LAWFUEL – The firestorm surrounding U.S. Attorney General Alberto Gonzales has reached a point where it has created a legal liability for the White House with an executive privilege debate that could lead to court action.
Bloombergs report that President George W. Bush resisted pressure to fire Gonzales, claiming Democrats in Congress were on a witch hunt. Lawmakers haven’t backed off, hammering away at the attorney general’s credibility. Gonzales now faces demands for a criminal investigation and calls for his impeachment.
“Just when you think it couldn’t get any worse, it gets worse,” said Douglas Kmiec, a former Justice Department legal counsel in the Reagan administration.

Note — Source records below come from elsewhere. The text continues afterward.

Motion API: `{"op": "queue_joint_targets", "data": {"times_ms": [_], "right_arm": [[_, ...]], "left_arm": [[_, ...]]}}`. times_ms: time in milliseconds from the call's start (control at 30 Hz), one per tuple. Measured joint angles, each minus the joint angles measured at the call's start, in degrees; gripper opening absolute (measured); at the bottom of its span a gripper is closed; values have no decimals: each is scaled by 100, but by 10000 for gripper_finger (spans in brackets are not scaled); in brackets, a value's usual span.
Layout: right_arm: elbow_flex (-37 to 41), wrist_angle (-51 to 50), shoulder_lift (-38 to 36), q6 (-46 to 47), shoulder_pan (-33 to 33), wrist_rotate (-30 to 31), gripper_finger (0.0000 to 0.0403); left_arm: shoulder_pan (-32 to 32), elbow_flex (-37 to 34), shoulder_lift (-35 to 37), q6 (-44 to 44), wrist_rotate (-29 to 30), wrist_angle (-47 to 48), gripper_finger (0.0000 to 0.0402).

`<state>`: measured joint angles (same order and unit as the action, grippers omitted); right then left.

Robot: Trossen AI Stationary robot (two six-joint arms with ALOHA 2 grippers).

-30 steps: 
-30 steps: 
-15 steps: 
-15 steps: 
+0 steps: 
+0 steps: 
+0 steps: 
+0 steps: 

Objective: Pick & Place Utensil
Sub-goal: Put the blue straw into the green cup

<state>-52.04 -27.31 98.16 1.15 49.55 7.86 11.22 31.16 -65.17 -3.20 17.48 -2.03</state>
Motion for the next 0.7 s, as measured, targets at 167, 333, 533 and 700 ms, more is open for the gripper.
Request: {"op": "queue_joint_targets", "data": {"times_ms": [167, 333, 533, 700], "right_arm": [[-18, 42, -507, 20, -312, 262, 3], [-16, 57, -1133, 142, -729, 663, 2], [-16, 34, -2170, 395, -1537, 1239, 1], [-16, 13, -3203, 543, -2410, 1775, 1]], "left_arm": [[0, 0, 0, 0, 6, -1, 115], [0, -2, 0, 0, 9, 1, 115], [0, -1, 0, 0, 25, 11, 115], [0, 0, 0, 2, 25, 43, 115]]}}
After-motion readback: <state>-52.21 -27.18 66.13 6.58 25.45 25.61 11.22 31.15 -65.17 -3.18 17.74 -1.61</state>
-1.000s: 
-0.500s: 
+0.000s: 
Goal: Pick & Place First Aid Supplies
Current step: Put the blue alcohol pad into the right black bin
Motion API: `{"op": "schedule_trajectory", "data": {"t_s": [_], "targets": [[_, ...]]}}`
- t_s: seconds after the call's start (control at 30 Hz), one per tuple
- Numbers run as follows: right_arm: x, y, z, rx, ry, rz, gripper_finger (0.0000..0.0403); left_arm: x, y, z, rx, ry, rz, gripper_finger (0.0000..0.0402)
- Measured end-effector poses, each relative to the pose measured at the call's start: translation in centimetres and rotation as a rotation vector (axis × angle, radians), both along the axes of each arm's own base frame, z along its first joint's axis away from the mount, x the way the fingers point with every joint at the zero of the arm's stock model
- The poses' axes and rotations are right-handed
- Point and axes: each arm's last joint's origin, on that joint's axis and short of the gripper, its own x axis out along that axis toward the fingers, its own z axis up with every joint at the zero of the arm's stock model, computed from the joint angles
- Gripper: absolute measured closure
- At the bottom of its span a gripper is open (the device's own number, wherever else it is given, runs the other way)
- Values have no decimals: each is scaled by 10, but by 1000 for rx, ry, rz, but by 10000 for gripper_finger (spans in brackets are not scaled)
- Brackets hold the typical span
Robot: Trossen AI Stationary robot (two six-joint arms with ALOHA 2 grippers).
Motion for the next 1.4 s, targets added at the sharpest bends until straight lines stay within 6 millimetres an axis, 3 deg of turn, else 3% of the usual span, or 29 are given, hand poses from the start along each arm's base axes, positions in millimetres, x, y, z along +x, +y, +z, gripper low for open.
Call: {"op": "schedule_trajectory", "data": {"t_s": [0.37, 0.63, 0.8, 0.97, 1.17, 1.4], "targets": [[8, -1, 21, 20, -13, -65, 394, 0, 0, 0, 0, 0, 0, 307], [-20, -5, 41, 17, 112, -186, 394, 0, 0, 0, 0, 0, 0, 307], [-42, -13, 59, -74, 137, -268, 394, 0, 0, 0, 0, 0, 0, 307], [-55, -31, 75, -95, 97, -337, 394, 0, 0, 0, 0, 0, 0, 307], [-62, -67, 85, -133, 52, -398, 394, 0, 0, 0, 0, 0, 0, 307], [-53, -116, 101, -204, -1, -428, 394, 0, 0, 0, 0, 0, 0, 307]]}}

Congress and the White House are already embroiled in a battle over executive privilege that could be headed for a showdown in court. Bush has refused to provide documents sought by the lawmakers investigating the firings, and top aides have defied subpoenas to testify under oath.
Yesterday, 15 House Democrats introduced a resolution calling for an investigation into whether there are “sufficient grounds” to impeach Gonzales.

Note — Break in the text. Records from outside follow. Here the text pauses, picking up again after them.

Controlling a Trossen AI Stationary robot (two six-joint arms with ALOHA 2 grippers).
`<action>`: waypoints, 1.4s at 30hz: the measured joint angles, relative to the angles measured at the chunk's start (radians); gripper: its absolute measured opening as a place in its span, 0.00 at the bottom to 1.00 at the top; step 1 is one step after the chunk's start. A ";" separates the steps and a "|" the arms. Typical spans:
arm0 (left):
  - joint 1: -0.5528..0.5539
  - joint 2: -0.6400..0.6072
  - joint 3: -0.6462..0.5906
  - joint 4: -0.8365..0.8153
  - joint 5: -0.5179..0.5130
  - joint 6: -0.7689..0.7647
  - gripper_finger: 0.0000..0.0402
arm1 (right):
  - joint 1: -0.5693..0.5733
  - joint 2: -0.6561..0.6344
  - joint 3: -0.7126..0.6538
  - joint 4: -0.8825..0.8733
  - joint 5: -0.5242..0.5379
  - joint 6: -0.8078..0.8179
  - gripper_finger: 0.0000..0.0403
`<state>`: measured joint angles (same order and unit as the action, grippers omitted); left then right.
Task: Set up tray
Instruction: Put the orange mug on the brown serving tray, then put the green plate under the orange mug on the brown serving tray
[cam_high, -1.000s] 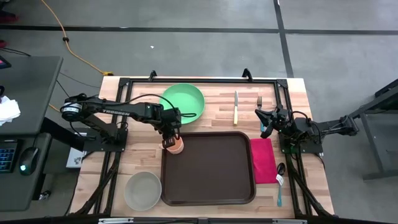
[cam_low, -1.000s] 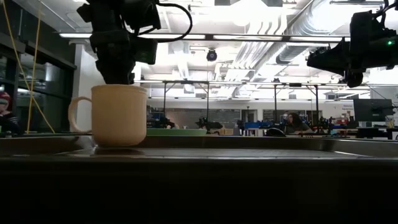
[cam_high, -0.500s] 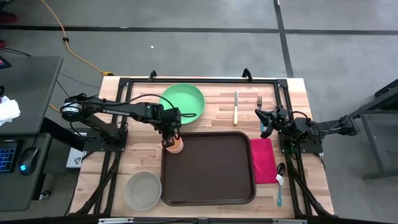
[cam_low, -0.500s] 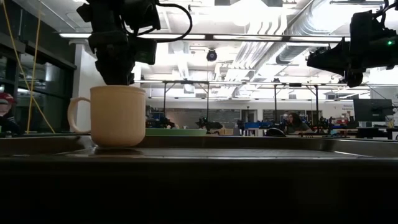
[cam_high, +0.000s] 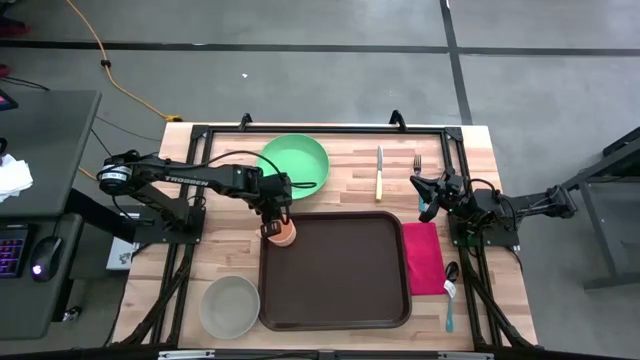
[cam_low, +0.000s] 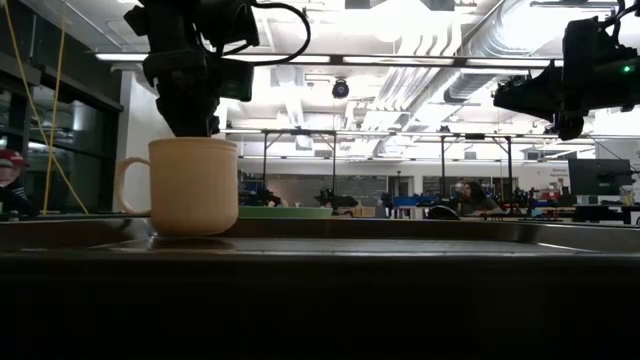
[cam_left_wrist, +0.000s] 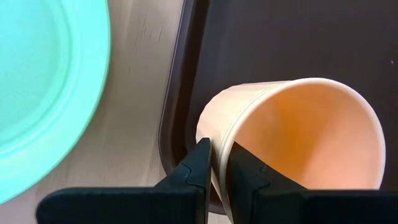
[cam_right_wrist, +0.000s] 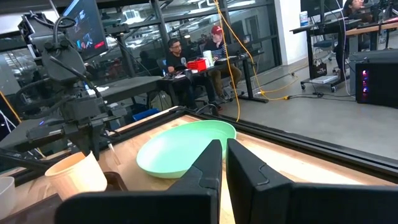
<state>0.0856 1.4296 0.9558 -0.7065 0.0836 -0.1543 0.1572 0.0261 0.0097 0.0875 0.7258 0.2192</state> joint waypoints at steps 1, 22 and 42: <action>0.000 0.000 0.000 0.000 0.000 0.000 0.17 | 0.000 0.000 0.000 0.000 0.000 0.000 0.00; 0.000 -0.001 0.000 -0.003 0.014 -0.008 0.50 | 0.000 0.000 0.000 0.000 0.000 -0.001 0.00; 0.000 -0.002 0.107 -0.173 -0.030 0.024 0.49 | 0.000 0.000 0.000 0.000 0.000 0.000 0.00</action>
<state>0.0856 1.4277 1.0626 -0.8796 0.0535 -0.1305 0.1571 0.0257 0.0097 0.0875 0.7258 0.2192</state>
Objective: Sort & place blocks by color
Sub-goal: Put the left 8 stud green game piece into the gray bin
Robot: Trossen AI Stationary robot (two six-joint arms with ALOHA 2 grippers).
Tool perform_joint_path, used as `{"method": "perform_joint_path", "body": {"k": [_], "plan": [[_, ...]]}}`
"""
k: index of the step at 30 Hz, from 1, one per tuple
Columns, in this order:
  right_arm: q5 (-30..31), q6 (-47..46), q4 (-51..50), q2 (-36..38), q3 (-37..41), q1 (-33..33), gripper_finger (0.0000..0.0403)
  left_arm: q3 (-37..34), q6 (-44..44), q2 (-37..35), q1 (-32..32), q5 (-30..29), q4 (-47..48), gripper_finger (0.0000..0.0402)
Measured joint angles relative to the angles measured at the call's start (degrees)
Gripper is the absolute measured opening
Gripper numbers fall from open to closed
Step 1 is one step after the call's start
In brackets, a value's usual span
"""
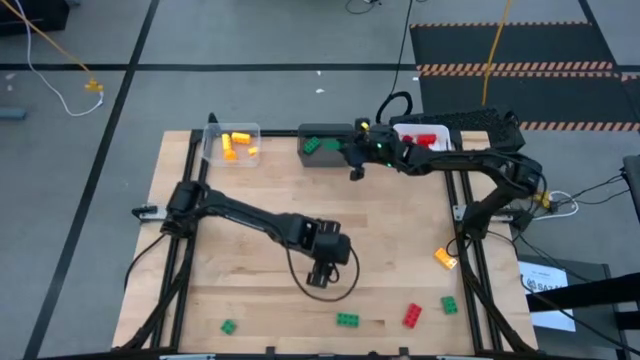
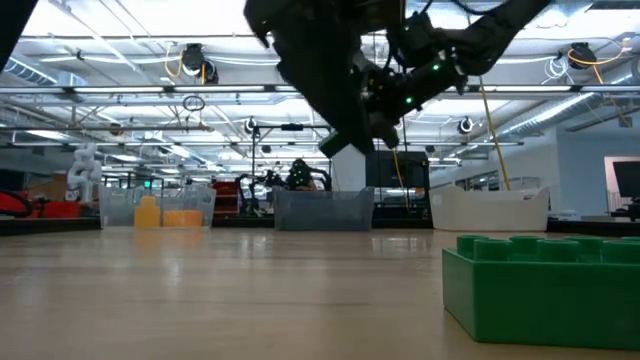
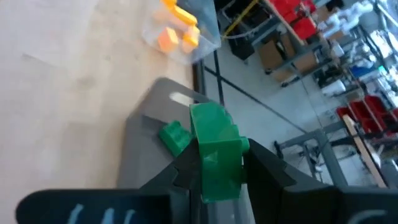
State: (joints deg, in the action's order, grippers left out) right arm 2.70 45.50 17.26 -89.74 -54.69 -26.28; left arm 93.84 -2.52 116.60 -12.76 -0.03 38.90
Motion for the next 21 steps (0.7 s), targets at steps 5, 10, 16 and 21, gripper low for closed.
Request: {"method": "perform_joint_path", "body": {"k": [5,10,16,21], "plan": [[-0.4,-0.1,-2.2,-5.1,-4.2,-1.8,0.0075,0.0,0.8,2.7,-1.7,0.0,-0.7,0.0209],[-1.5,-0.6,-2.7,-8.4,-4.9,-3.5,0.0075,0.0,2.4,3.1,-2.8,0.0,-3.2,0.0209],[-1.5,-5.0,-2.9,-8.6,-5.0,-5.5,0.0075,0.0,2.7,3.1,-4.0,0.0,-5.8,0.0209],[-1.5,-6.0,-2.8,-8.5,-5.0,-5.6,0.0133,0.0,3.1,3.1,-4.0,0.0,-5.6,0.0209]]}}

The call for an independent prosecutor on the perjury allegations was made last week by Democratic Senators Charles Schumer of New York, Dianne Feinstein of California, Sheldon Whitehouse of Rhode Island and Russ Feingold of Wisconsin.
They asked Solicitor General Paul Clement to appoint a lawyer from outside the Justice Department to decide whether Gonzales should be charged with obstruction of justice and perjury. Clement, the administration’s top courtroom lawyer, is acting attorney general in matters in which Gonzales has recused himself.
Legal experts say perjury cases are tough to prove.
“You need to be precise, to show there is no wiggle room or ambiguity in the answers the person gave,” said Bennett Gershman, a former prosecutor and now a professor at Pace Law School in White Plains, New York. “I’m not sure it’s as clear here as some of the Democrats claim.”
Any special counsel would face major obstacles, including handling classified information and dealing with a charged political climate, said Kmiec, the former Justice legal counsel who is now a professor at Pepperdine University School of Law in Malibu, California.
Clement wouldn’t “want the job of appointing anyone, and I’d be very surprised if there is anyone not a partisan who would want the job,” Kmiec said.
Whatever the outcome of the investigations, the administration may still want to stick with Gonzales, said one former Justice Department official.
Gonzales’s successor would have to be “very independent and spotlessly clean” to get confirmed by the Senate, said Philip Heymann, a professor at Harvard Law School who was deputy attorney general in the Clinton administration.